## TASK BRIEF
Using the data that follows, return exactly the lines from the one that contains "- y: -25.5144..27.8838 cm" through the one that contains "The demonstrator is", ends included.

"""

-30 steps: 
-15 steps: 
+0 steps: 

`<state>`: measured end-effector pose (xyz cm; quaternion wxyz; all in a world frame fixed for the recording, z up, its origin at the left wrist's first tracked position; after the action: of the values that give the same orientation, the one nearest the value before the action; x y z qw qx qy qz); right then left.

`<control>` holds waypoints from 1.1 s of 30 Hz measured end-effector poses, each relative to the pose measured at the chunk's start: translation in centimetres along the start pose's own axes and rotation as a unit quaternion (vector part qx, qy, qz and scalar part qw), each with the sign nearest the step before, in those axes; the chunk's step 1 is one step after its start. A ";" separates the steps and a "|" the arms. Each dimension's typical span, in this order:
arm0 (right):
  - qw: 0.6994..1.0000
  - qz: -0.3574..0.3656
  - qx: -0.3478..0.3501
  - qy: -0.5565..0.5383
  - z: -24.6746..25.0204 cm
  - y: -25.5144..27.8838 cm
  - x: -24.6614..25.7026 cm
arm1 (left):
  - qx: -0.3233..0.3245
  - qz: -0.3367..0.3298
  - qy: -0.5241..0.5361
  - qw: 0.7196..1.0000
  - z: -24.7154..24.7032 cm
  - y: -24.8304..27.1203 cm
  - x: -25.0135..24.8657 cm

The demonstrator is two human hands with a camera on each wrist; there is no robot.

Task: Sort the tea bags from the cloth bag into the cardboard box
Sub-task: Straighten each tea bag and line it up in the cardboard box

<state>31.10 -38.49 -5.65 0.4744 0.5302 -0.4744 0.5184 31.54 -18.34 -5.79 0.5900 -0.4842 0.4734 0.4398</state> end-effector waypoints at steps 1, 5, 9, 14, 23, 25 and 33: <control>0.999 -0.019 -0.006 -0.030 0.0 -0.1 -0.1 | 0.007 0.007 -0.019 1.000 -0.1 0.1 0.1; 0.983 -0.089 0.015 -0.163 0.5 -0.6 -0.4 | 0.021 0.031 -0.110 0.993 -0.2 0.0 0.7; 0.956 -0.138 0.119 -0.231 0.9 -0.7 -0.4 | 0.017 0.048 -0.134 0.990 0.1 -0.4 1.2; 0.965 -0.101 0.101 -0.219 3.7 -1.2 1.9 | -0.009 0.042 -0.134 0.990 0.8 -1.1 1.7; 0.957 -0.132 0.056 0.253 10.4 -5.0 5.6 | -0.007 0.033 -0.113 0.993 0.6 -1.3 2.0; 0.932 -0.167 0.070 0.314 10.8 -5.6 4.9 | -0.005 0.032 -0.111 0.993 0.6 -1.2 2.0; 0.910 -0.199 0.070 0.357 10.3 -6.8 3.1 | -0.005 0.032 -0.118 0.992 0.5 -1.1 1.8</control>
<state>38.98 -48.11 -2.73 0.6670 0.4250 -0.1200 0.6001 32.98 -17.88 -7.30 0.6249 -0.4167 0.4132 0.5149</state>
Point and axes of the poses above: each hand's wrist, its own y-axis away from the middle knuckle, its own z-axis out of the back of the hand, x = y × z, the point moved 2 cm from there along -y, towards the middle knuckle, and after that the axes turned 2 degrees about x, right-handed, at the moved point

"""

## OUTPUT BELOW
  - y: -25.5144..27.8838 cm
  - x: -24.6614..25.7026 cm
arm1 (left):
  - qx: -0.3233..0.3245
  - qz: -0.3367..0.3298
  - qy: -0.5241..0.5361
  - qw: 0.7196..1.0000
  - z: -24.7154..24.7032 cm
  - y: -24.8304..27.1203 cm
  - x: -25.0135..24.8657 cm

The demonstrator is two human hands with a camera on each wrist; there is no robot.

Nothing else is required to complete the exercise.